(Stored data)
□ □ □

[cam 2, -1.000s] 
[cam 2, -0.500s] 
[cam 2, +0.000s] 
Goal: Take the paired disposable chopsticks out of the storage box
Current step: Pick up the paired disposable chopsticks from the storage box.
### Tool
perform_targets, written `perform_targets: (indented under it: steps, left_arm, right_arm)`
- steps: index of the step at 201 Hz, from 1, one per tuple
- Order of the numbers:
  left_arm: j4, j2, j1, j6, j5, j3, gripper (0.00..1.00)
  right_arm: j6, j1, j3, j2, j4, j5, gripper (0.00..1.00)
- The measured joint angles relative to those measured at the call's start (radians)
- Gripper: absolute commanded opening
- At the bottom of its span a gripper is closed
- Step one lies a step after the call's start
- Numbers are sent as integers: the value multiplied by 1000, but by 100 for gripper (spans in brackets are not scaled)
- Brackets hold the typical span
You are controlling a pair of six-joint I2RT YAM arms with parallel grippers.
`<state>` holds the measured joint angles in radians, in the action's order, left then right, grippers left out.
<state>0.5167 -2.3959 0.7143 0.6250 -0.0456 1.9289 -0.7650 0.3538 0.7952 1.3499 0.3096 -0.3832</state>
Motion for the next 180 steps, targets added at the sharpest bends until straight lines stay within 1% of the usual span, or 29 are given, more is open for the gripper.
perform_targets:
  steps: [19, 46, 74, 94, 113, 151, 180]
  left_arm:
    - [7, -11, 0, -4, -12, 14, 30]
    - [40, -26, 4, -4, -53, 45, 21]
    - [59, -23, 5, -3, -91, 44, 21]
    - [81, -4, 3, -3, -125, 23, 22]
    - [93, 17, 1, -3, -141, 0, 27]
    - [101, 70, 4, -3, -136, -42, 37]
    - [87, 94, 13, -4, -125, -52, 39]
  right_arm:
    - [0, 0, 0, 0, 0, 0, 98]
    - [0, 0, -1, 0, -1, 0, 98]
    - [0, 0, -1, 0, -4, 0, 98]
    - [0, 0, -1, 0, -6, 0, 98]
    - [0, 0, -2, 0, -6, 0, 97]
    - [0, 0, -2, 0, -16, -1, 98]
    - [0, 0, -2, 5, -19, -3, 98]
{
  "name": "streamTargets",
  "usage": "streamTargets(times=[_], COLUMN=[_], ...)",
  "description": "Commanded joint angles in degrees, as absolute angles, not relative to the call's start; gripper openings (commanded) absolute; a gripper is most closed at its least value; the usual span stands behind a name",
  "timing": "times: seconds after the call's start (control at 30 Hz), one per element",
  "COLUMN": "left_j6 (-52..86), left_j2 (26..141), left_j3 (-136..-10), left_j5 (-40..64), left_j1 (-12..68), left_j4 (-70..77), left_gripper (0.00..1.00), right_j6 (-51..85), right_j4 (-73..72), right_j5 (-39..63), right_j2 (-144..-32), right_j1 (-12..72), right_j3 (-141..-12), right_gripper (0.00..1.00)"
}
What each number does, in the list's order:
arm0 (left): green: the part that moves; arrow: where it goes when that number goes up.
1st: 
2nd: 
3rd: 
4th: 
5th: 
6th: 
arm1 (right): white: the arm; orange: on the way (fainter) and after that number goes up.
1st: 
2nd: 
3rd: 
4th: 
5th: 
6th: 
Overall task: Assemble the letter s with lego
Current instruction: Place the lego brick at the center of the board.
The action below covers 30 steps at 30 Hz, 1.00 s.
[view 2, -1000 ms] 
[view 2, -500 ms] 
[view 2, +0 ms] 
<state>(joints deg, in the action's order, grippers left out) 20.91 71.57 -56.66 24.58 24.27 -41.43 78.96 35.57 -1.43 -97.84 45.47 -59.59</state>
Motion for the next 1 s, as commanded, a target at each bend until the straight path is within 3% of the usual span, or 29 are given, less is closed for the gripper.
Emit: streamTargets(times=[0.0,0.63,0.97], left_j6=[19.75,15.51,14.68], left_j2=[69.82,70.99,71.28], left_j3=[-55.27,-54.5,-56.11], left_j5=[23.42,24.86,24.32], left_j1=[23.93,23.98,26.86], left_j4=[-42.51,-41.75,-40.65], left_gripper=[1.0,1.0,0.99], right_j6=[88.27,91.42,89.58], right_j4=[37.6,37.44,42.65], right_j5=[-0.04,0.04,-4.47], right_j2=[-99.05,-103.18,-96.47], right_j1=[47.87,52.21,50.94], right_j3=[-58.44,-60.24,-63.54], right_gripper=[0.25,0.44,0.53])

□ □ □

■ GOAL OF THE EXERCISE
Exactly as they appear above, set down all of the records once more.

■ SOLVED EXERCISE
[cam 2, -1.000s] 
[cam 2, -0.500s] 
[cam 2, +0.000s] 
Goal: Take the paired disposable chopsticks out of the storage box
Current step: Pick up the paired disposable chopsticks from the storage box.
### Tool
perform_targets, written `perform_targets: (indented under it: steps, left_arm, right_arm)`
- steps: index of the step at 201 Hz, from 1, one per tuple
- Order of the numbers:
  left_arm: j4, j2, j1, j6, j5, j3, gripper (0.00..1.00)
  right_arm: j6, j1, j3, j2, j4, j5, gripper (0.00..1.00)
- The measured joint angles relative to those measured at the call's start (radians)
- Gripper: absolute commanded opening
- At the bottom of its span a gripper is closed
- Step one lies a step after the call's start
- Numbers are sent as integers: the value multiplied by 1000, but by 100 for gripper (spans in brackets are not scaled)
- Brackets hold the typical span
You are controlling a pair of six-joint I2RT YAM arms with parallel grippers.
`<state>` holds the measured joint angles in radians, in the action's order, left then right, grippers left out.
<state>0.5167 -2.3959 0.7143 0.6250 -0.0456 1.9289 -0.7650 0.3538 0.7952 1.3499 0.3096 -0.3832</state>
Motion for the next 180 steps, targets added at the sharpest bends until straight lines stay within 1% of the usual span, or 29 are given, more is open for the gripper.
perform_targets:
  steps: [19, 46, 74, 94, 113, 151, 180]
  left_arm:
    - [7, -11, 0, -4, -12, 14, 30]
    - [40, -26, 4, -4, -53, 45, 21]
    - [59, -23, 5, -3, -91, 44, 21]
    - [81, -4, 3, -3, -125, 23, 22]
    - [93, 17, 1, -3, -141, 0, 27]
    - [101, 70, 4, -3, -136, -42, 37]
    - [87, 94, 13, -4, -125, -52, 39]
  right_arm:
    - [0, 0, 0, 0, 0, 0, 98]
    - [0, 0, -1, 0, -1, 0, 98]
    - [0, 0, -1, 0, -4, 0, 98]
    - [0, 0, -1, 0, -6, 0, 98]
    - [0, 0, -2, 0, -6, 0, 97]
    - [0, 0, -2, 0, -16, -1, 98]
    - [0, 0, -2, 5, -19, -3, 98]
{
  "name": "streamTargets",
  "usage": "streamTargets(times=[_], COLUMN=[_], ...)",
  "description": "Commanded joint angles in degrees, as absolute angles, not relative to the call's start; gripper openings (commanded) absolute; a gripper is most closed at its least value; the usual span stands behind a name",
  "timing": "times: seconds after the call's start (control at 30 Hz), one per element",
  "COLUMN": "left_j6 (-52..86), left_j2 (26..141), left_j3 (-136..-10), left_j5 (-40..64), left_j1 (-12..68), left_j4 (-70..77), left_gripper (0.00..1.00), right_j6 (-51..85), right_j4 (-73..72), right_j5 (-39..63), right_j2 (-144..-32), right_j1 (-12..72), right_j3 (-141..-12), right_gripper (0.00..1.00)"
}
What each number does, in the list's order:
arm0 (left): green: the part that moves; arrow: where it goes when that number goes up.
1st: 
2nd: 
3rd: 
4th: 
5th: 
6th: 
arm1 (right): white: the arm; orange: on the way (fainter) and after that number goes up.
1st: 
2nd: 
3rd: 
4th: 
5th: 
6th: 
Overall task: Assemble the letter s with lego
Current instruction: Place the lego brick at the center of the board.
The action below covers 30 steps at 30 Hz, 1.00 s.
[view 2, -1000 ms] 
[view 2, -500 ms] 
[view 2, +0 ms] 
<state>(joints deg, in the action's order, grippers left out) 20.91 71.57 -56.66 24.58 24.27 -41.43 78.96 35.57 -1.43 -97.84 45.47 -59.59</state>
Motion for the next 1 s, as commanded, a target at each bend until the straight path is within 3% of the usual span, or 29 are given, less is closed for the gripper.
Emit: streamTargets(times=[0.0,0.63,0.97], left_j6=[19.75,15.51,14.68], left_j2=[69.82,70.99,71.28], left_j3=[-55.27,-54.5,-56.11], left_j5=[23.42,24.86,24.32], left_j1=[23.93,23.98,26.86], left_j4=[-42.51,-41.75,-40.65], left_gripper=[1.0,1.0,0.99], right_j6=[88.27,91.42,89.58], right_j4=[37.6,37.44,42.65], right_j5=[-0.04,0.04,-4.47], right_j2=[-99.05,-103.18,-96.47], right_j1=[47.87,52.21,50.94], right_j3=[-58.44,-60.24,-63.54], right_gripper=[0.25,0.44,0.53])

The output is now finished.